為什么醫生應該慎重使用這些不純粹安慰劑呢?至少有兩個原因。首先,醫生不應傳遞錯誤觀念,誤導病人:病人是否明白使用這些藥片事實上只是為了產生身心效應?是否會認為抗生素可以治療感冒(其實不能),或者每個人都應該補充維生素以獲得額外能量(其實不能)?作為及時有效的醫療信息提供者,醫師應該值得病人信任。
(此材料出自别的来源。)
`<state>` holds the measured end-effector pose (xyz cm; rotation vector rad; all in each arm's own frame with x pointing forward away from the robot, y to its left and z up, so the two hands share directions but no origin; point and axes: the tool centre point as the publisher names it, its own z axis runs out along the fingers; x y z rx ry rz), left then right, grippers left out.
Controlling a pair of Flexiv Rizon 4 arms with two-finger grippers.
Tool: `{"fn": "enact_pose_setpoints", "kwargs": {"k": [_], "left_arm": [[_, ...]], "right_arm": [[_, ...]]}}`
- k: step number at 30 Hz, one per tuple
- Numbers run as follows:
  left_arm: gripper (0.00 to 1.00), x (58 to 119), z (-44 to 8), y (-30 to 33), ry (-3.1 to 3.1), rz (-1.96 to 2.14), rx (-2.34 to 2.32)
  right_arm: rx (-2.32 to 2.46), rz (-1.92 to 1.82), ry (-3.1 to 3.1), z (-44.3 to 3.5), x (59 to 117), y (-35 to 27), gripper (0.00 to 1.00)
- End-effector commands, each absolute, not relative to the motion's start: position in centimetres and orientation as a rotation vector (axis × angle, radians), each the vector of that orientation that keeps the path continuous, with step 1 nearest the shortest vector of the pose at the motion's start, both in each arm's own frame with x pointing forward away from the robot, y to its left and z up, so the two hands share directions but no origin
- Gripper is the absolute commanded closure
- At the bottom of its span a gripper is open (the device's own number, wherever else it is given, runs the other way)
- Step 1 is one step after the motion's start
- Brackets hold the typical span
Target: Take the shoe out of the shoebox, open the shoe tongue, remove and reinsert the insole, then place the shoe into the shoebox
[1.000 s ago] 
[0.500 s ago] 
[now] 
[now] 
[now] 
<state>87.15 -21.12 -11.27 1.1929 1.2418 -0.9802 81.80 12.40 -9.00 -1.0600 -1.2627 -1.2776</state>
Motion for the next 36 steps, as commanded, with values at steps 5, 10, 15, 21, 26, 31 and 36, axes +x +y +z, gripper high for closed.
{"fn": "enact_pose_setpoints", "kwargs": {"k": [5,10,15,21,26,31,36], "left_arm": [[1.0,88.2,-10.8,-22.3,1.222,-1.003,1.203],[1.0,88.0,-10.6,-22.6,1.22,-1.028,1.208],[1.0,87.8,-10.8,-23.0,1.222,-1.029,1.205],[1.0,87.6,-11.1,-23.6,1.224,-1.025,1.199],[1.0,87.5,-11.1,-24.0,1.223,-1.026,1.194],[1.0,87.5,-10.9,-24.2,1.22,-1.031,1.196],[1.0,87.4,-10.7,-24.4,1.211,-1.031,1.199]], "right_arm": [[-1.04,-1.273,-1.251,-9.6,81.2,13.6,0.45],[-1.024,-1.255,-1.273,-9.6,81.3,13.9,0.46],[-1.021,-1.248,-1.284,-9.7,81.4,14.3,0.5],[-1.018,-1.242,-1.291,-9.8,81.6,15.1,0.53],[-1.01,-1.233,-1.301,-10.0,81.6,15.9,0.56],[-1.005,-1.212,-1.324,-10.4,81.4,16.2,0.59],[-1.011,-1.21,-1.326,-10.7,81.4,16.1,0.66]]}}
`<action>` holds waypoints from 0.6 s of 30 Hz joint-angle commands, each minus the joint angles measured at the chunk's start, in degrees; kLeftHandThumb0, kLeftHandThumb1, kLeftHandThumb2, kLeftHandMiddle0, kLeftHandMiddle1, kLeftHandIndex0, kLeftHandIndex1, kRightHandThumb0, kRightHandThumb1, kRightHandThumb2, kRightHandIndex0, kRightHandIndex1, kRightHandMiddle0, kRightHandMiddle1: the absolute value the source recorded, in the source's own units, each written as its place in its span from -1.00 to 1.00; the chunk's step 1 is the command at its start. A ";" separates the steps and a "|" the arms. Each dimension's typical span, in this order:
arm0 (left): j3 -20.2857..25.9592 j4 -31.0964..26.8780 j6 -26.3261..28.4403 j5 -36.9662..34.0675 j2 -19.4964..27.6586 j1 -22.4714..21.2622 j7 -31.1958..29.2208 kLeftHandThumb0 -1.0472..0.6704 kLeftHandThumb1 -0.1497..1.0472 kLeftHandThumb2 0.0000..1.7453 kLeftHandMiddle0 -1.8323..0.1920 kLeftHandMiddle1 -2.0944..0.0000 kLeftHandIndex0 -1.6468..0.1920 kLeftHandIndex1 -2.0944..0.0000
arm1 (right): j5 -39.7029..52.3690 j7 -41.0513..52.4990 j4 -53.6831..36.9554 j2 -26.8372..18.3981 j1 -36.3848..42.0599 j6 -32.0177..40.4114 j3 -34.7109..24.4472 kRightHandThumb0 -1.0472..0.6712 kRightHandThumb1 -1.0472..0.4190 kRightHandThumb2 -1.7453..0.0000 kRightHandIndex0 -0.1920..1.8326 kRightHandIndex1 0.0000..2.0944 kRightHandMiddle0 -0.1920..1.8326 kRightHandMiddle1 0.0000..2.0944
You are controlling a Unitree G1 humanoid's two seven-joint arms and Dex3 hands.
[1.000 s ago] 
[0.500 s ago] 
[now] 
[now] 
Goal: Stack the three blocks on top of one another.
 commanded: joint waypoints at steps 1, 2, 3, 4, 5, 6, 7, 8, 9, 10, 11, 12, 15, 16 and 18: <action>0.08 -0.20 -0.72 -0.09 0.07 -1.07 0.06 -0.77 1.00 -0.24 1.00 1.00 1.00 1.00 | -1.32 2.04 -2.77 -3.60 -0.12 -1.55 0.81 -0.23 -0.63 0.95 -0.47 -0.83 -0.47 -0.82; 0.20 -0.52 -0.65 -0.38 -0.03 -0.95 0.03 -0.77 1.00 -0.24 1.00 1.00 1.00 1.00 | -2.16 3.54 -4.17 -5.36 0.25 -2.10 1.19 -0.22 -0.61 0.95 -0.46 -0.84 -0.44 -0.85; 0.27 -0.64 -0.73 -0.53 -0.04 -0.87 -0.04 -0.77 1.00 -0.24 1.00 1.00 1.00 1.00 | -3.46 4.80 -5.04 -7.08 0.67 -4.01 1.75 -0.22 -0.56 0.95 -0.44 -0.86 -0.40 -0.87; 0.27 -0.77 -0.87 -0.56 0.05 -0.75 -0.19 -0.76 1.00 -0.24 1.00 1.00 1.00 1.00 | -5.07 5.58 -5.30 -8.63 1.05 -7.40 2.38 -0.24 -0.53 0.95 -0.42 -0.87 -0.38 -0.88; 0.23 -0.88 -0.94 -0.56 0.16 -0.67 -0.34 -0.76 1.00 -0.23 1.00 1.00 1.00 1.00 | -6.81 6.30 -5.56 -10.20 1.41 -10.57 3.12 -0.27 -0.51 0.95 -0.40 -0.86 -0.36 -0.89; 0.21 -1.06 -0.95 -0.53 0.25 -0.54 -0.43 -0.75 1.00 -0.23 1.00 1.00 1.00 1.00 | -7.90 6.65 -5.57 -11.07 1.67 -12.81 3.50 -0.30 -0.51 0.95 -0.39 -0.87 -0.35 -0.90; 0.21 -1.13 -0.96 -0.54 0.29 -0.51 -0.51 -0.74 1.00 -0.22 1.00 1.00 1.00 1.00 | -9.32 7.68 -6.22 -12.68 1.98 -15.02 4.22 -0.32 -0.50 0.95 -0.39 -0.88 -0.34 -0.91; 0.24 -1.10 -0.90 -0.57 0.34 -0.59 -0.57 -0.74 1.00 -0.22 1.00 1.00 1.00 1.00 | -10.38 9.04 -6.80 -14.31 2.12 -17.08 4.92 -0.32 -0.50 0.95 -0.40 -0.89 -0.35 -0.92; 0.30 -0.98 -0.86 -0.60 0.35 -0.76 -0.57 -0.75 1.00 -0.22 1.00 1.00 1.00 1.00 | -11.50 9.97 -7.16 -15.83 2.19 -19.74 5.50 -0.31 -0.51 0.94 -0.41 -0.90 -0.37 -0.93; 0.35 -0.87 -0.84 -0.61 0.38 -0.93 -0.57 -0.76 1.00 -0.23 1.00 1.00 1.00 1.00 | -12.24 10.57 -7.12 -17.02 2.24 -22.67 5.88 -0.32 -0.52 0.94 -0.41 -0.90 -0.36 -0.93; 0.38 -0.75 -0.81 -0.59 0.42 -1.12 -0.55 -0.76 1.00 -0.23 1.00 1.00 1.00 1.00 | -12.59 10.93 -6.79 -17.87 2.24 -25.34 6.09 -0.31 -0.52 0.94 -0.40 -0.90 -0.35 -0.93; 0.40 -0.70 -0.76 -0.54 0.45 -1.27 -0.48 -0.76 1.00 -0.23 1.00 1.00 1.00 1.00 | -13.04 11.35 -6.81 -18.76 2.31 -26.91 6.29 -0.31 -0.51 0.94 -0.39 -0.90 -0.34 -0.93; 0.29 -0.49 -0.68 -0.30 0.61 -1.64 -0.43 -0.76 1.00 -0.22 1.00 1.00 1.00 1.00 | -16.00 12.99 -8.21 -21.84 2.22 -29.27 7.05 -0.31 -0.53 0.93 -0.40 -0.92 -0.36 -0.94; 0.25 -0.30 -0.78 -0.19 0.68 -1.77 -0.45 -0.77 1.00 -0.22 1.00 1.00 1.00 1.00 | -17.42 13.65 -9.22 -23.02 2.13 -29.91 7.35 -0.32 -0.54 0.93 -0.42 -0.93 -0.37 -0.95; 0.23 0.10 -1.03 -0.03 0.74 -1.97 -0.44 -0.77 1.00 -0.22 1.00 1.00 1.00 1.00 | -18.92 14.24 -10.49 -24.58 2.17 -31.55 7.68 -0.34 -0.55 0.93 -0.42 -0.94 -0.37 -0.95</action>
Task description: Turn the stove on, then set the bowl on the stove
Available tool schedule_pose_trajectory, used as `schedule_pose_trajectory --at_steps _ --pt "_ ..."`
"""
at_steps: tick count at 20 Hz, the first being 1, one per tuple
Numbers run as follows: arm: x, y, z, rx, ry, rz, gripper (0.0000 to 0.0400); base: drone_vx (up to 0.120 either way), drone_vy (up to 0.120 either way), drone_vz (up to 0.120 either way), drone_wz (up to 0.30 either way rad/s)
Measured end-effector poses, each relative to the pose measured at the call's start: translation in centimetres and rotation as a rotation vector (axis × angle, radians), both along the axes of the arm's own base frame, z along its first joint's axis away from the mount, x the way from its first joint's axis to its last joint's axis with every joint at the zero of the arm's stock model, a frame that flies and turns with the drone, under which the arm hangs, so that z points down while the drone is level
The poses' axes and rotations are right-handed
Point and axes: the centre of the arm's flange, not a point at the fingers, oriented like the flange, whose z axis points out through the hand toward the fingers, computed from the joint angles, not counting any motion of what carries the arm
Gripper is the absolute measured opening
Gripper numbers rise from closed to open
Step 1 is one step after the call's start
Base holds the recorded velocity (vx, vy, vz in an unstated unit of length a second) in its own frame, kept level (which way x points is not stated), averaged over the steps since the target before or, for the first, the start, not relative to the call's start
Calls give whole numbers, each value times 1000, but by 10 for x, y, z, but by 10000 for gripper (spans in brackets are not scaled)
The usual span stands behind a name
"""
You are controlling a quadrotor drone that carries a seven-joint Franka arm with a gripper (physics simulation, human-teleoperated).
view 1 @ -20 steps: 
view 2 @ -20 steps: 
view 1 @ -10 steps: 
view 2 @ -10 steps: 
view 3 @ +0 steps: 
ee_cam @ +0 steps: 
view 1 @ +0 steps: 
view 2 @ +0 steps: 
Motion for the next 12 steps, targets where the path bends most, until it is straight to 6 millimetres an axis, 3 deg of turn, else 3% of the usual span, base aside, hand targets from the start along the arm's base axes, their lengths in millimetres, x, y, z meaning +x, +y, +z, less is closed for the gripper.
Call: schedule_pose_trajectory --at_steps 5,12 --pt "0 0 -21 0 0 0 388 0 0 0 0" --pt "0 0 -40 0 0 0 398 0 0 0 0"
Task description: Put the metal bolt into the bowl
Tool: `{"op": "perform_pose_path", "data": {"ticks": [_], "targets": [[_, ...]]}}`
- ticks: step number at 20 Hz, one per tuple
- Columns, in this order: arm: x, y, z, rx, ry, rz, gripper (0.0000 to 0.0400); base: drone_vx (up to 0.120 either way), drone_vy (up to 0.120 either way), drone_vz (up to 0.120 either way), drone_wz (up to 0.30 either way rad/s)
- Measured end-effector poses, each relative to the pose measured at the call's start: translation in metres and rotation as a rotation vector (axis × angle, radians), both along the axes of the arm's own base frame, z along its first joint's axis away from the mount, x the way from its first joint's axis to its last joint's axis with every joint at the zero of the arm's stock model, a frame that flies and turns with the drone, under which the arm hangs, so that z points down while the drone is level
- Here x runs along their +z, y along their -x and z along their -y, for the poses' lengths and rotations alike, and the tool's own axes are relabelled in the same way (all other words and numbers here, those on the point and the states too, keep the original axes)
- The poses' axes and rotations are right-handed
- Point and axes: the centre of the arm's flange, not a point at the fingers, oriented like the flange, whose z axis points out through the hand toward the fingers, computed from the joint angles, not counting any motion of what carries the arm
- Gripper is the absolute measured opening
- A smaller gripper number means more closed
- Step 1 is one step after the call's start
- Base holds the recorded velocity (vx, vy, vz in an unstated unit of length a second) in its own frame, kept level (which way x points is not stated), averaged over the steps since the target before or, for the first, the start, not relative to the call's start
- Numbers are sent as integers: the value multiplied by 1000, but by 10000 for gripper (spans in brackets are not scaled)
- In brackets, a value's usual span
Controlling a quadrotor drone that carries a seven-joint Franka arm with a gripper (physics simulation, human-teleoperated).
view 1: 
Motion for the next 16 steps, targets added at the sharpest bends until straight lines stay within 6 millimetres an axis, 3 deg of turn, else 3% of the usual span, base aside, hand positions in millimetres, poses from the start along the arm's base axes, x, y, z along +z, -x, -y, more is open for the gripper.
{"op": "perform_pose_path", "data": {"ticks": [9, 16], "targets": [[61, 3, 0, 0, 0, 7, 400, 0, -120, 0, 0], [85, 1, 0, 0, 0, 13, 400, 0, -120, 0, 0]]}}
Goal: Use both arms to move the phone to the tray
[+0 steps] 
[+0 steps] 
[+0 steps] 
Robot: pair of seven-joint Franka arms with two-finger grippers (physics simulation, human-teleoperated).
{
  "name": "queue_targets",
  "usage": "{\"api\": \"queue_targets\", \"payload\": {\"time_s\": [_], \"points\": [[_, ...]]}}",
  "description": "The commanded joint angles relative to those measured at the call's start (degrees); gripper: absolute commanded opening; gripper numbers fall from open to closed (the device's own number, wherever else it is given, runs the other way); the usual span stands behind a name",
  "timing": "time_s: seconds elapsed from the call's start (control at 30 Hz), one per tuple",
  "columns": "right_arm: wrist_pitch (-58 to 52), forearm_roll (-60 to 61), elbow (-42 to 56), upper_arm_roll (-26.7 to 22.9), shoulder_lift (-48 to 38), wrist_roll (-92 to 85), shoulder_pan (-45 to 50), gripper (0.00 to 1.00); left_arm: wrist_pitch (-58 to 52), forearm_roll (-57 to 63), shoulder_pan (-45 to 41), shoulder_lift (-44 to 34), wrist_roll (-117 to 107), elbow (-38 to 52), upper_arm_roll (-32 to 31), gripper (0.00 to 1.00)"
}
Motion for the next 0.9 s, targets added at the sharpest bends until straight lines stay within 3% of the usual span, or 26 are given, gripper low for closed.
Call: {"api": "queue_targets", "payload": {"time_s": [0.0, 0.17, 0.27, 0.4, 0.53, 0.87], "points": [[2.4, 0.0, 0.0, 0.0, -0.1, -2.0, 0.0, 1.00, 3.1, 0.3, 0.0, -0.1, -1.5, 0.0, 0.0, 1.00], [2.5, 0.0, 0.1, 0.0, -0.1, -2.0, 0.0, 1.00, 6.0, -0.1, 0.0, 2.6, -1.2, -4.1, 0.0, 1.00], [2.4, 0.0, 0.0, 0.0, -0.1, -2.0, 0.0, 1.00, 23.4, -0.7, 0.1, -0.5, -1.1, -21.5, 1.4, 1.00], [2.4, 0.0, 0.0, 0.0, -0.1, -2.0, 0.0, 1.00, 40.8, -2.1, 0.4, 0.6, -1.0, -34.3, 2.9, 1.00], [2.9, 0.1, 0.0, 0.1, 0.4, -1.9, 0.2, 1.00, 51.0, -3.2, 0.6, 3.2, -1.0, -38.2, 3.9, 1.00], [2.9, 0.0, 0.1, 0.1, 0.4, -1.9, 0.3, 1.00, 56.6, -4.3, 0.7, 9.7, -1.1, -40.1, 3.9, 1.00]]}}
第二個問題則是,在最近的幾次調查中被醫生們所青睞的幾類不純粹安慰劑,即抗生素、鎮靜劑及止痛藥都可能導致嚴重的不良反應,使用它們存在風險。同時,大部分對于安慰劑效應的研究都表明其效果具有偶然性。當你想使它發揮作用時,結果卻不一定如你所愿。因此,為了獲取不一定可以實現的效果,而將病人置于風險之下(盡管可能性較低)的做法是不妥的,尤其是在沒有得到病人知曉,或雙方共同決策的情況下。
醫生,騙還是不騙?
了解了這些信息,現在我們來討論一下醫師應該怎樣做,才能使病人從純粹或不純粹安慰劑中得到最大的受益。醫師應該這樣做:認真聽取病人的陳述,并使用容易理解的表述向病人解釋醫學問題;在這樣做的過程中,醫師應該表現出對病人的關懷與關心;應該讓病人感覺更有信心來控制那些惱人的癥狀;醫師還應該盡其所能,以使病人對治療所能達到的效果充滿信心。經過驗證,上述這些方法可以有效開啟目前認為與安慰劑反應相關的身心通路。
而我的問題是:如果能夠做到上述這些,為什么還要給病人開那些“假冒的”藥片呢?醫師們使用什么樣的治療方法其實并不重要:無論是藥片或者其他有效的化學或生理療法,還是等病情自行好轉,多飲水,亦或是加強鍛煉。醫師們推薦的任何治療方法都可以與“身心動員”相結合而產生更好效果,無論用藥還是不用藥。
如果這樣做,醫師們就不用繼續欺騙病人,也可以盡量避免嚴重的藥物副作用。與此同時,他們將建立起絕佳的醫患關系——這也是(就我們目前所知)激發安慰劑效應的最佳方式。這也是所有病人應有的權利,即使我們從未聽說安慰劑效應。
[注]: 安慰劑效應(placebo effect,來自拉丁文“placebo”,“我將安慰”),又名偽藥效應、假藥效應。指病人雖然獲得無效的治療,但卻“預料”或“相信”治療有效,而讓癥狀得到緩解的現象。
所以說,“自欺欺人”不一定都是壞事!
本文作者霍華德•布洛迪(Howard Brody)持有醫學博士和哲學博士學位,目前任約翰•P•麥戈文家庭醫學百年紀念主席,及德克薩斯大學加爾維斯頓醫學分校醫學人文學院主任。